Над Берлином нас могли встретить самолеты противника. Чтобы вовремя прикрыть меня, Кремпа на всякий случай летел за мной, несколько выше. В минуты опасности он никогда не терял головы, поэтому я чувствовал себя спокойно. По нас иногда стреляли с земли, правда не особенно метко. Но мы были вынуждены лететь наикратчайшим путем: горючее кончалось.

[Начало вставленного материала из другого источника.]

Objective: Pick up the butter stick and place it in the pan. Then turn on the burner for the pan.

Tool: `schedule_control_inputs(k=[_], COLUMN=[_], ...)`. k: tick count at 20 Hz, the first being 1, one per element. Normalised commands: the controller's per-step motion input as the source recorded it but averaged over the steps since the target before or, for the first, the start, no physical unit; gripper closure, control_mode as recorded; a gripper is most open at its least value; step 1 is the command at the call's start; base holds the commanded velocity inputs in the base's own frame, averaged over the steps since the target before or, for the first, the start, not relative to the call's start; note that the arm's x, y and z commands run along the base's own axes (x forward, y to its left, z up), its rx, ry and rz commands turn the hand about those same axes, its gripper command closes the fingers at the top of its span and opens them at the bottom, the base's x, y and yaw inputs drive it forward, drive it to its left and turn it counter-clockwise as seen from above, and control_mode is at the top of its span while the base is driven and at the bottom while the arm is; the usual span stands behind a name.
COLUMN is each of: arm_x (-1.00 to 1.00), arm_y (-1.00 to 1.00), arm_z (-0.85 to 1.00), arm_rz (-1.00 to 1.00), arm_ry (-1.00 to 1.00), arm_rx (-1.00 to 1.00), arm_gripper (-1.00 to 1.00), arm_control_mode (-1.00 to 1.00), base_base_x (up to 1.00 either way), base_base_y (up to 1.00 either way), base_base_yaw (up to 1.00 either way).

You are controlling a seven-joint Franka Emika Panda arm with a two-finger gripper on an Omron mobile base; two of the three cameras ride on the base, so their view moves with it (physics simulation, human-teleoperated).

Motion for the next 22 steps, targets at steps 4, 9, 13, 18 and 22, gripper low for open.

Предместья Берлина горели. В воздухе было столько дыма, что в горле невыносимо першило. За серой завесой я не мог рассмотреть даже домов. Дым стлался над городом, то поднимаясь, то лениво опадая волнистыми полосами. И только вспышки залпов зенитных батарей да красные языки пламени пожаров иногда пробивались сквозь эту плотную завесу, чем-то напоминая дрожащее пламя свечи, если на него смотреть сквозь закопченное стекло.
Я нетерпеливо всматривался в свободное от этой завесы пространство, которое начиналось за кольцевой автострадой, между двумя ее ответвлениями на Эберсвальде и к Костшину. Казалось, что в этой стороне дым несколько рассеялся. Я видел какие-то железнодорожные пути и даже деревья.
Снова по нас начали бить зенитки. Вдруг один из снарядов разорвался почти у самого мотора. Машину тряхнуло. Она словно присела и сошла с курса, как бы наткнувшись на невидимый барьер, оказавшийся на ее пути. Меня бросило в жар: снаряд разорвался очень близко, а это всегда действует на нервы.
Чтобы уйти из зоны огня, я отдал ручку от себя и влево, но тут же почувствовал резкий толчок. Я подумал, даже, кажется, громко крикнул: "Подбит!" - и, машинально удерживая самолет рулями, в напряжении ждал, что же будет дальше. Это продолжалось не более двух-трех секунд. В голове, как в калейдоскопе, проносились различные картины: вот я открываю фонарь, отстегиваю ремни, переворачиваю "як" на спину, вываливаюсь из самолета, раскрываю парашют...
Увлекшись, Лисецкий начал оживленно иллюстрировать жестами свои предполагаемые действия и вдруг вскочил с кресла.
- А вы-со-та? - проговорил он, растягивая слова.
Признаюсь, у меня перехватило дыхание. Мне на минуту показалось, будто я сам вываливаюсь из самолета, ясно сознавая, что не сумею воспользоваться парашютом.
Лисецкий снова сел и произнес:
- Но я не выпрыгнул.
Он не выпрыгнул потому, что действительно было слишком поздно. Да к тому же он находился над территорией, занятой противником. Он решил рискнуть и попытаться дотянуть до своих.
"Як" все еще подчинялся руке летчика. Из пробитых баков вытекали остатки бензина; выпустившееся до половины шасси невозможно было ни убрать обратно, ни выпустить до конца; давление горючего резко упало; мотор, к которому прекратилось поступление топлива, фырчал и захлебывался.
Лисецкий подумал, что, если гитлеровцы снова начнут стрелять по нему, Кремпа прикроет его огнем своих пулеметов. Чтобы уменьшить вероятность пожара, возможного при вынужденной посадке, Лисецкий выключил зажигание. Затем крикнул Кремпе по радио: "Я подбит! Иду на посадку!" - и пошел вниз к земле.